The Girl with the Dragon Tattoo was one of my most eagerly awaited movies of 2011, and it did not disappoint. It’s the most straightforward film on this list, as a mystery story. The snowy, beautiful Swedish winter landscape dominates the cinematography. The story unfolds in a rather cold and meticulous way, but there are touches of human personality and emotion, striking the right balance. Rooney Mara is riveting as the eponymous girl with the dragon tattoo, very different from Noomi Rapace in the Swedish adaptation, but much more nuanced and emotive, I think. She underwent a total transformation for this role, and submerged herself in it utterly and fearlessly, resulting in a truly memorable screen character. With her ethereal yet edgy look, she embodies both toughness and vulnerability, both the fiercely armored and the raw, fragile qualities, in her brilliant interpretation of Lisbeth Salander. She is the heart of this carefully constructed movie. I also love the hauntingly beautiful soundtrack by Trent Reznor and Atticus Ross, characterized by a dark ambient sound that ranges from a lullaby softness to a harsh, jarring drone, perfectly mirroring and complementing the film.

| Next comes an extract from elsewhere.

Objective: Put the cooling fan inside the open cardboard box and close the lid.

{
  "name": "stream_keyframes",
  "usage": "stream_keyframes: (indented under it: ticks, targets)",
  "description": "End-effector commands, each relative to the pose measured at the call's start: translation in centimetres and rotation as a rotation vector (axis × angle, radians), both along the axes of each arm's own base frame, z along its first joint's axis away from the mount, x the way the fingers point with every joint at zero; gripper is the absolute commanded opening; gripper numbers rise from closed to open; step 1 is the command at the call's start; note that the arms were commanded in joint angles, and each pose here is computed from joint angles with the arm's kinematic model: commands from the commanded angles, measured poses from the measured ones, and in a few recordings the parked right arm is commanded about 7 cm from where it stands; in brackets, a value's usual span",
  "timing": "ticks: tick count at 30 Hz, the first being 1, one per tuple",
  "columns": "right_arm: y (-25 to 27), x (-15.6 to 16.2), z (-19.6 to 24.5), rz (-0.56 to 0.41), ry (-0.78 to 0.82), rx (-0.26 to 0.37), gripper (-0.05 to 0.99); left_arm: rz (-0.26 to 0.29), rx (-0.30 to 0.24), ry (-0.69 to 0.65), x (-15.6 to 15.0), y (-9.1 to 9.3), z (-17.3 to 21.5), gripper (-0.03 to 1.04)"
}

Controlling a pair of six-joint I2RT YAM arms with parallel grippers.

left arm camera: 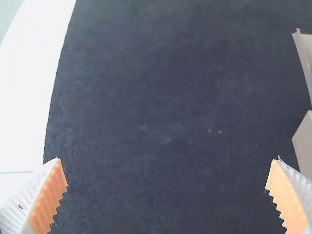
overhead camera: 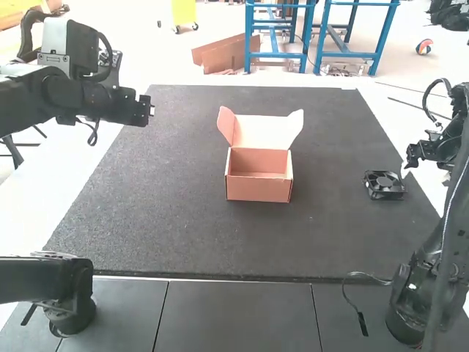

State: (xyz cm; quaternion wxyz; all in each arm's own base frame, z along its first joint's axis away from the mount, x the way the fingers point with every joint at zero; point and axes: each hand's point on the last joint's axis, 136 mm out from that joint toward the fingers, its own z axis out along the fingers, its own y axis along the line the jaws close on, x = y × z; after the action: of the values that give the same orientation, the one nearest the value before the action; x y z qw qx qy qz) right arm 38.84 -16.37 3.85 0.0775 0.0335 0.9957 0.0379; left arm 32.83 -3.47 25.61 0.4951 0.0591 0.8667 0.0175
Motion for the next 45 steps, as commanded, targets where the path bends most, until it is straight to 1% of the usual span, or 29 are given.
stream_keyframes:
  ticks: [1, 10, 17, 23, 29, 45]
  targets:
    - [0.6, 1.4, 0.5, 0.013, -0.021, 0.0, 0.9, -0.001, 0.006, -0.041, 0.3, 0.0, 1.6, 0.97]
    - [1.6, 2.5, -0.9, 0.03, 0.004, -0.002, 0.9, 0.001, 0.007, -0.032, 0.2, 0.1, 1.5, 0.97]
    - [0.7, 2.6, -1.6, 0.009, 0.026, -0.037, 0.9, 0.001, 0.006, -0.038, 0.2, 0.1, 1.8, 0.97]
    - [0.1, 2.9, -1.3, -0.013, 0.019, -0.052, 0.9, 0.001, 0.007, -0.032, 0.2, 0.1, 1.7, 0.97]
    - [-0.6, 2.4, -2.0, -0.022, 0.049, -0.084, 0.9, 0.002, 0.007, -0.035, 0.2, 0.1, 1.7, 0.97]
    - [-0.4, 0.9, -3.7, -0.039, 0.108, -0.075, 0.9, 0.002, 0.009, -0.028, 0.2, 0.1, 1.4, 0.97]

Lars von Trier is one of the most distinctive and compelling contemporary directors, and this is the second entry in his “Depression Trilogy.” Starring Kirsten Dunst and Charlotte Gainsbourg, Melancholia is a science fiction/drama film that deals with two sisters’ reactions to an impending apocalyptic disaster. The title has a double meaning, as it refers to both the name of the rogue planet, and to the state of mind which Von Trier attempts to portray allegorically. This film is very little “science fiction,” focusing instead on the psychological aspect; on the level of astrophysics the premise is either unrealistic or nonsensical. This is irrelevant, as it’s really an exploration of different people’s responses to catastrophe – if Justine represents depression, and resignation born of hopelessness, then her sister Claire can be said to represent anxiety, with all its attendant attempts at escape. Subtle and enigmatic, with a bravura performance by Kirsten Dunst, this movie is thought-provoking in a lingering way, and contains some of the most gorgeous, captivating surreal imagery I’ve seen in the opening sequence. It is also a brutally honest, heartbreaking portrait of severe depression. There is no mystery here about the fate of the Earth; the imminent cataclysm is revealed at the very beginning. The opening sequence is haunting and poignant, incredibly beautiful, showing the beginning of the end, the characters in their last moments, and surreal, inspired imagery – brilliant visual metaphor – such as the image of Justine in her wedding gown floating listlessly down the river; with the melodramatic prelude to Wagner’s Tristan and Isolde forming the musical background.